_Given material_.
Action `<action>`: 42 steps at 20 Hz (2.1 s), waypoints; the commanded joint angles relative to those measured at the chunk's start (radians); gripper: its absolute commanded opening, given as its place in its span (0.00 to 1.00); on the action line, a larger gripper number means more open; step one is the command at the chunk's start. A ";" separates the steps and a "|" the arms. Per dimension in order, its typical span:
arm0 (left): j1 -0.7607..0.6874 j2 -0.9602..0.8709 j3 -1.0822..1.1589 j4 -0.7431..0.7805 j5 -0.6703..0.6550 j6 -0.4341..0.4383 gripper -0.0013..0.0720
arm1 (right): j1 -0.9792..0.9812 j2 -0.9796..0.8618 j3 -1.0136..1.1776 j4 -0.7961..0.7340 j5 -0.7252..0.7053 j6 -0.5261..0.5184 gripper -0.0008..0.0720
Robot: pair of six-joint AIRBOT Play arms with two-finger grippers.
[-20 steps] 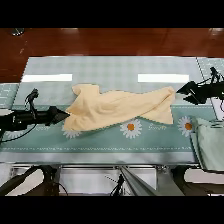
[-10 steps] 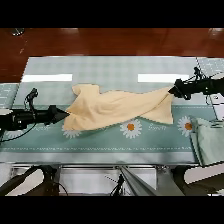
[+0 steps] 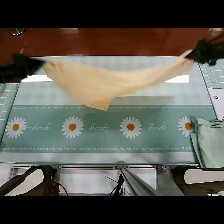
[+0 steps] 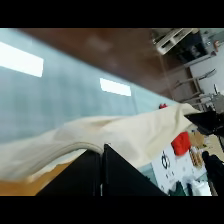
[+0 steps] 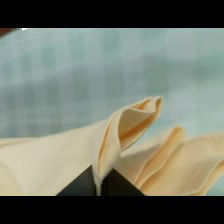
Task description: Fold the shirts.
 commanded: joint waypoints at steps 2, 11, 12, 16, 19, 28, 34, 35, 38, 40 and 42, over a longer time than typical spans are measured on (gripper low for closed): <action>0.021 0.006 0.498 -0.050 0.008 -0.079 0.05 | 0.000 0.175 0.239 -0.016 0.070 0.040 0.04; 0.222 0.307 0.875 0.609 0.013 -0.304 0.05 | 0.000 0.715 0.168 -0.180 0.229 0.040 0.05; 0.206 0.339 0.875 0.689 -0.005 -0.322 0.05 | 0.000 0.773 0.121 -0.216 0.240 0.048 0.05; -0.032 0.407 0.819 1.070 -0.072 -0.406 0.05 | 0.071 1.014 -0.219 -0.363 0.260 0.096 0.05; -0.236 0.407 0.675 1.248 -0.148 -0.451 0.05 | 0.102 1.133 -0.542 -0.381 0.274 0.126 0.05; -0.323 0.151 0.010 1.212 0.095 -0.609 0.05 | 0.102 0.899 -1.177 -0.280 -0.243 0.055 0.05; -0.323 -0.163 0.033 0.871 0.370 -0.608 0.05 | 0.102 0.288 -0.928 -0.070 -0.494 -0.080 0.05; -0.323 -0.195 0.039 0.829 0.386 -0.608 0.05 | 0.102 0.182 -0.839 -0.049 -0.474 -0.080 0.05; -0.322 -0.250 0.041 0.764 0.409 -0.600 0.08 | 0.097 -0.058 -0.587 0.047 -0.364 -0.079 0.26; -0.309 -0.254 0.048 0.766 0.336 -0.526 0.83 | 0.074 -0.142 -0.447 0.056 -0.251 -0.078 0.87; -0.240 -0.254 0.097 0.798 0.178 -0.463 0.98 | 0.018 -0.150 -0.351 0.041 -0.132 -0.079 0.87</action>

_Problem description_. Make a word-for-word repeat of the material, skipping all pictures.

_Finished exercise_.
Action `<action>`: 42 steps at 20 Hz (2.1 s), waypoints; the commanded joint angles relative to those measured at the chunk's start (radians); gripper: its absolute commanded opening, given as its place in its span (0.00 to 1.00); on the action line, a larger gripper number means more open; step one is the command at the chunk's start. A ";" separates the steps and a "|" the arms. Per dimension in order, its typical span:
arm0 (left): j1 -0.7607..0.6874 j2 -0.9602..0.8709 j3 -1.0822..1.1589 j4 -0.7431..0.7805 j5 -0.6703..0.6550 j6 -0.4341..0.4383 gripper -0.0013..0.0720
arm1 (right): j1 -0.9792..0.9812 j2 -0.9796..0.8618 j3 -1.0136..1.1776 j4 -0.7961..0.7340 j5 -0.7252..0.7053 j6 -0.5261..0.5184 gripper -0.0008..0.0720
Robot: pair of six-joint AIRBOT Play arms with two-finger grippers.
[-20 steps] 
[-10 steps] 
[+0 steps] 
[+0 steps] 
[+0 steps] 
Task description: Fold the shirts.
 commanded: joint waypoints at steps 2, 11, 12, 16, 19, 28, 34, 35, 38, 40 and 42, over a longer time than typical spans are measured on (gripper low for closed): <action>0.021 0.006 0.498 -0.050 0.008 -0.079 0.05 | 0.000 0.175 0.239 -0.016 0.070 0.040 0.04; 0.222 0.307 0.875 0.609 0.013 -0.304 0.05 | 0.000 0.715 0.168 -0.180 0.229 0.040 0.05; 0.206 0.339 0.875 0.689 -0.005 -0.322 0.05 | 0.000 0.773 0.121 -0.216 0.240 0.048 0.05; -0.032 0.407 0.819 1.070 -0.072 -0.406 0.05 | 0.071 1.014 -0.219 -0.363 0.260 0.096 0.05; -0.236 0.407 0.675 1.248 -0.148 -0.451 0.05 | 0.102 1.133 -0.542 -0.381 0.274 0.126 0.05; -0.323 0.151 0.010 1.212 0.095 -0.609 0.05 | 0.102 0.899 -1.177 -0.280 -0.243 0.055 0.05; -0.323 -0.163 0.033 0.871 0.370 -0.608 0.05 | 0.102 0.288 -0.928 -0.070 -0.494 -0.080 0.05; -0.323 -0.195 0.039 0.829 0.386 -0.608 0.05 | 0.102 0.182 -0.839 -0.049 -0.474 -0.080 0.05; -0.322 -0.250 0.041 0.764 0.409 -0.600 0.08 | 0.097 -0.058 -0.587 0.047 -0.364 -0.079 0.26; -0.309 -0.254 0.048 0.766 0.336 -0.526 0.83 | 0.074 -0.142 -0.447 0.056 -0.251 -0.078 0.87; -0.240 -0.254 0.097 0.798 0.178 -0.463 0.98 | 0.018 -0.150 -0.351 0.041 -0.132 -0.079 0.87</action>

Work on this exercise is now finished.